• _The input_:
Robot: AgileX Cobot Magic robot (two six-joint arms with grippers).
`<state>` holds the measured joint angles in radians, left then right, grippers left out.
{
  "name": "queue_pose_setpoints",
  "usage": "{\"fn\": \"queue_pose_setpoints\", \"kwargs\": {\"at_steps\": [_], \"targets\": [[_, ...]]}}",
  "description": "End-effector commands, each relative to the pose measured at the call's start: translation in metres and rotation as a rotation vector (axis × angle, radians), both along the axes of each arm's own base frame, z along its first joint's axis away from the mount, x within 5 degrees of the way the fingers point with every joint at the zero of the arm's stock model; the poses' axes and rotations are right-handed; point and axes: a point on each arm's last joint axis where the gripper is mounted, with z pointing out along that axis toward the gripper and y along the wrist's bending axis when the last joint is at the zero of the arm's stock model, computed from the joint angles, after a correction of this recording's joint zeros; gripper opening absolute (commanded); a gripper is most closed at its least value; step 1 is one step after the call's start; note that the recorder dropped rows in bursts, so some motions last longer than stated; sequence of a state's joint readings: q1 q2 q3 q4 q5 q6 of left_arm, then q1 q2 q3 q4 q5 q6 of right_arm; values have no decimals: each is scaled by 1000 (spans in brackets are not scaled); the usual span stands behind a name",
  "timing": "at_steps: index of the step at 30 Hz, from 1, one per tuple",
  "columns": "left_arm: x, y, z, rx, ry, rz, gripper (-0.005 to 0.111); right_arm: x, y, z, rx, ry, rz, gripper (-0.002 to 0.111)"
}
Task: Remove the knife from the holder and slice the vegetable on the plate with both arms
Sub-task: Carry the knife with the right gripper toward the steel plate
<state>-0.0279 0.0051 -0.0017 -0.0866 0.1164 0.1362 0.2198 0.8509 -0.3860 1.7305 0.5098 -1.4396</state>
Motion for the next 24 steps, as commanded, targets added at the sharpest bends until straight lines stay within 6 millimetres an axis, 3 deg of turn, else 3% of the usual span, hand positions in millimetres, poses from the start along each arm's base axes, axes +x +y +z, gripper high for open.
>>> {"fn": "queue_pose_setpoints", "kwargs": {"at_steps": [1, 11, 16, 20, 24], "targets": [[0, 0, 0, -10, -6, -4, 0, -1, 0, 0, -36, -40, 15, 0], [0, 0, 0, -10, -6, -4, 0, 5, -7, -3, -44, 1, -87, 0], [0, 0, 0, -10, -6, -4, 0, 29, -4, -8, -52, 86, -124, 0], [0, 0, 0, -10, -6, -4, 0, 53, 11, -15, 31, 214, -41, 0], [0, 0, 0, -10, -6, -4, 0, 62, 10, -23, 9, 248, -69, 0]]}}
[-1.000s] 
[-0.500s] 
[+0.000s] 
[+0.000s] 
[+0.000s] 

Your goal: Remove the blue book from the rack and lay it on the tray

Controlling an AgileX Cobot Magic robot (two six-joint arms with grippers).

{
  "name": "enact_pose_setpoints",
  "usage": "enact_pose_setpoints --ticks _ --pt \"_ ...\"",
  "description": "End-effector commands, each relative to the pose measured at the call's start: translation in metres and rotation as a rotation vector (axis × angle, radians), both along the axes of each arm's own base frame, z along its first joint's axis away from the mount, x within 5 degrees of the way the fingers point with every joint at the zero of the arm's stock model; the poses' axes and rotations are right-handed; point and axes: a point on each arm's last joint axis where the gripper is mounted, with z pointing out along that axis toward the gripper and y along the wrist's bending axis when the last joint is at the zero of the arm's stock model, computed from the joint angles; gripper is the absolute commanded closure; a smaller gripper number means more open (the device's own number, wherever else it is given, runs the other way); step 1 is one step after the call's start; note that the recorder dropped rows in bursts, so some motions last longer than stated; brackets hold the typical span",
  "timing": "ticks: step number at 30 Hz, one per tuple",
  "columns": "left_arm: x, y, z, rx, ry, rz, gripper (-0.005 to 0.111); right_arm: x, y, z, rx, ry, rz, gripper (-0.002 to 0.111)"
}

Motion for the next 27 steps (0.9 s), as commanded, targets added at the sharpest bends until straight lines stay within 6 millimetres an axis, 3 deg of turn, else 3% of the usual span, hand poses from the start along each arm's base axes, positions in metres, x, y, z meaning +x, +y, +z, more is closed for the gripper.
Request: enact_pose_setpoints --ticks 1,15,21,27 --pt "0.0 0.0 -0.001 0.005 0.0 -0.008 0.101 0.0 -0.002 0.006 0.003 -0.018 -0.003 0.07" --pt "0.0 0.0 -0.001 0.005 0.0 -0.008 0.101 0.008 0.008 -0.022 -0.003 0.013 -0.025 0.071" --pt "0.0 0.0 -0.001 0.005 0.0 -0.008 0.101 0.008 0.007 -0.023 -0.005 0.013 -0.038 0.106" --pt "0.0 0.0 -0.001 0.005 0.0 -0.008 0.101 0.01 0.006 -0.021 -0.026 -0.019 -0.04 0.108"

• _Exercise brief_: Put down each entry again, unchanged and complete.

• _Answer section_:
Robot: AgileX Cobot Magic robot (two six-joint arms with grippers).
`<state>` holds the measured joint angles in radians, left then right, grippers left out.
{
  "name": "queue_pose_setpoints",
  "usage": "{\"fn\": \"queue_pose_setpoints\", \"kwargs\": {\"at_steps\": [_], \"targets\": [[_, ...]]}}",
  "description": "End-effector commands, each relative to the pose measured at the call's start: translation in metres and rotation as a rotation vector (axis × angle, radians), both along the axes of each arm's own base frame, z along its first joint's axis away from the mount, x within 5 degrees of the way the fingers point with every joint at the zero of the arm's stock model; the poses' axes and rotations are right-handed; point and axes: a point on each arm's last joint axis where the gripper is mounted, with z pointing out along that axis toward the gripper and y along the wrist's bending axis when the last joint is at the zero of the arm's stock model, computed from the joint angles, after a correction of this recording's joint zeros; gripper opening absolute (commanded); a gripper is most closed at its least value; step 1 is one step after the call's start; note that the recorder dropped rows in bursts, so some motions last longer than stated; sequence of a state's joint readings: q1 q2 q3 q4 q5 q6 of left_arm, then q1 q2 q3 q4 q5 q6 of right_arm; values have no decimals: each is scaled by 1000 (spans in brackets are not scaled); the usual span stands behind a name",
  "timing": "at_steps: index of the step at 30 Hz, from 1, one per tuple",
  "columns": "left_arm: x, y, z, rx, ry, rz, gripper (-0.005 to 0.111); right_arm: x, y, z, rx, ry, rz, gripper (-0.002 to 0.111)"
}
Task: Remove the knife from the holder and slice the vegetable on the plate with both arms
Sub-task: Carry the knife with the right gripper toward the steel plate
<state>-0.0279 0.0051 -0.0017 -0.0866 0.1164 0.1362 0.2198 0.8509 -0.3860 1.7305 0.5098 -1.4396</state>
Motion for the next 24 steps, as commanded, targets added at the sharpest bends until straight lines stay within 6 millimetres an axis, 3 deg of turn, else 3% of the usual span, hand positions in millimetres, poses from the start along each arm's base axes, axes +x +y +z, gripper high for open.
>>> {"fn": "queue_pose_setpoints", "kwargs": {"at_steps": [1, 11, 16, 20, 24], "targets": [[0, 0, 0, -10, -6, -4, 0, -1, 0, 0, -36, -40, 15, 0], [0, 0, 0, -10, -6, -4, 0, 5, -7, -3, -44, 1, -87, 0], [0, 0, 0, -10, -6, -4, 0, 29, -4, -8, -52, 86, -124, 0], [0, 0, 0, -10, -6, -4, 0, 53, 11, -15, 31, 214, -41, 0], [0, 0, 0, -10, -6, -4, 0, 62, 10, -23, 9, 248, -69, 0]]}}
[-1.000s] 
[-0.500s] 
[+0.000s] 
[+0.000s] 
[+0.000s] 

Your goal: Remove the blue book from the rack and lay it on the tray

Controlling an AgileX Cobot Magic robot (two six-joint arms with grippers).

{
  "name": "enact_pose_setpoints",
  "usage": "enact_pose_setpoints --ticks _ --pt \"_ ...\"",
  "description": "End-effector commands, each relative to the pose measured at the call's start: translation in metres and rotation as a rotation vector (axis × angle, radians), both along the axes of each arm's own base frame, z along its first joint's axis away from the mount, x within 5 degrees of the way the fingers point with every joint at the zero of the arm's stock model; the poses' axes and rotations are right-handed; point and axes: a point on each arm's last joint axis where the gripper is mounted, with z pointing out along that axis toward the gripper and y along the wrist's bending axis when the last joint is at the zero of the arm's stock model, computed from the joint angles; gripper is the absolute commanded closure; a smaller gripper number means more open (the device's own number, wherever else it is given, runs the other way); step 1 is one step after the call's start; note that the recorder dropped rows in bursts, so some motions last longer than stated; brackets hold the typical span",
  "timing": "ticks: step number at 30 Hz, one per tuple",
  "columns": "left_arm: x, y, z, rx, ry, rz, gripper (-0.005 to 0.111); right_arm: x, y, z, rx, ry, rz, gripper (-0.002 to 0.111)"
}

Motion for the next 27 steps (0.9 s), as commanded, targets added at the sharpest bends until straight lines stay within 6 millimetres an axis, 3 deg of turn, else 3% of the usual span, hand poses from the start along each arm's base axes, positions in metres, x, y, z meaning +x, +y, +z, more is closed for the gripper.
Request: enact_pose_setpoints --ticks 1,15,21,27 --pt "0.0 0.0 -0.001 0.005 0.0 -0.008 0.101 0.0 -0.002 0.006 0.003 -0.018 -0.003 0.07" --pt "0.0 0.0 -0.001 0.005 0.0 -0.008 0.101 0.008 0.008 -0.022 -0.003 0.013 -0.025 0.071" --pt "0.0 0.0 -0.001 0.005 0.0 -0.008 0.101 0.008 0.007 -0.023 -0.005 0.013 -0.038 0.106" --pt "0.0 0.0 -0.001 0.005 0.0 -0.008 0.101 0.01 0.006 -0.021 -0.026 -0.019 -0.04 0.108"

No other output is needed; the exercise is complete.